Aim of the task: What follows is data; output all of it exactly as given.

Collected material:
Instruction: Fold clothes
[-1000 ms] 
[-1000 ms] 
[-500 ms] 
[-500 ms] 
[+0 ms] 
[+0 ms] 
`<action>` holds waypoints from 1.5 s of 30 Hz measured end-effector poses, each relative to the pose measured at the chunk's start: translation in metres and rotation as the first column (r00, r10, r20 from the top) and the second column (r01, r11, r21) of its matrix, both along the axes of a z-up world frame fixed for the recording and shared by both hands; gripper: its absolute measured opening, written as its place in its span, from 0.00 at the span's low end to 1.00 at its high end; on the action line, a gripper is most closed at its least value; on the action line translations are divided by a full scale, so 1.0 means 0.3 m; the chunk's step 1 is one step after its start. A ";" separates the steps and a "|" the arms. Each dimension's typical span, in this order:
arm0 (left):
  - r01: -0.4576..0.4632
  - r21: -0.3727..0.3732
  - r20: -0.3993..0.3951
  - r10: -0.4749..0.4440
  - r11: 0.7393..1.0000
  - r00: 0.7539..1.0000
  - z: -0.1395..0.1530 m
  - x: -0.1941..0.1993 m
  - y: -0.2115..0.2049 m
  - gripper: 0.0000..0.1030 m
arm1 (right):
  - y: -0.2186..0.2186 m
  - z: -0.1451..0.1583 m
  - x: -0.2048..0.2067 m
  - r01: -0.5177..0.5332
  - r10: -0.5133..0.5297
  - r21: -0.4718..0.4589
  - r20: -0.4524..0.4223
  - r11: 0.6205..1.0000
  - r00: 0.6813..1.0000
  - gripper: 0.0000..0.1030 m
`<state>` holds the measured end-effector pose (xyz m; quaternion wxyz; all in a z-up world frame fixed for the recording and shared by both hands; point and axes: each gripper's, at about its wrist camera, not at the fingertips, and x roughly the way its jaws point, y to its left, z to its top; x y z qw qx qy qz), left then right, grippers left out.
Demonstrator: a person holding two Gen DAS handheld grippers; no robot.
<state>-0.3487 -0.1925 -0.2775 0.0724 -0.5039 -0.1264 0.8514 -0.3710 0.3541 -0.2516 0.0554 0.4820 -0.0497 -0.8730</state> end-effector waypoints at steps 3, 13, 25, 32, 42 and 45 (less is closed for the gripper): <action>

Exercise result:
Instruction: Fold clothes
[-1000 ms] 
[-1000 ms] 
[-500 ms] 
[-500 ms] 
[+0 ms] 
[+0 ms] 
`<action>` holds waypoints from 1.5 s of 30 Hz measured end-effector poses, each relative to the pose measured at the chunk's start: translation in metres and rotation as the first column (r00, r10, r20 from the top) and the second column (r01, r11, r21) of its matrix, both along the axes of a z-up world frame fixed for the recording and shared by both hands; gripper: its absolute measured opening, written as its place in its span, from 0.00 at the span's low end to 1.00 at its high end; on the action line, a gripper is most closed at its least value; on the action line translations are divided by a full scale, so 1.0 means 0.3 m; the chunk's step 1 is one step after its start. A ";" separates the steps and a "|" the arms. Each dimension's typical span, in this order:
arm0 (left):
  - r01: -0.4576..0.4632
  - r21: -0.3727..0.3732
  - r20: -0.3993..0.3951
  - r10: -0.4749..0.4440
  - r11: 0.7393..1.0000
  - r00: 0.7539..1.0000
  - z: -0.1395..0.1530 m
  - x: -0.1941..0.1993 m
  - y: -0.2115..0.2049 m
  - gripper: 0.0000..0.1030 m
arm1 (right):
  - y: -0.2186..0.2186 m
  - z: -0.1451..0.1583 m
  - x: -0.2048..0.2067 m
  - r01: -0.5177..0.5332
  - r10: -0.5133..0.5297
  - r21: -0.4718..0.4589
  - r20: -0.4524..0.4223
  - r11: 0.6205..1.0000
  - r00: 0.6813..1.0000
  - gripper: 0.0000..0.1030 m
`<state>` holds the measured end-effector pose (xyz m; quaternion wxyz; all in a z-up world frame fixed for the recording and shared by both hands; point and axes: each gripper's, at about its wrist camera, not at the fingertips, and x roughly the way its jaws point, y to its left, z to its top; x y z qw qx qy qz), left then right, grippers left out.
Demonstrator: a person holding two Gen DAS handheld grippers; no robot.
<state>-0.3487 -0.1925 -0.2775 0.0724 -0.5039 -0.1264 0.8514 -0.3710 0.3541 -0.2516 0.0554 0.4820 -0.0497 -0.8730</state> end-effector waypoints at steps 3, 13, 25, 32, 42 and 45 (less is closed for the gripper): <action>

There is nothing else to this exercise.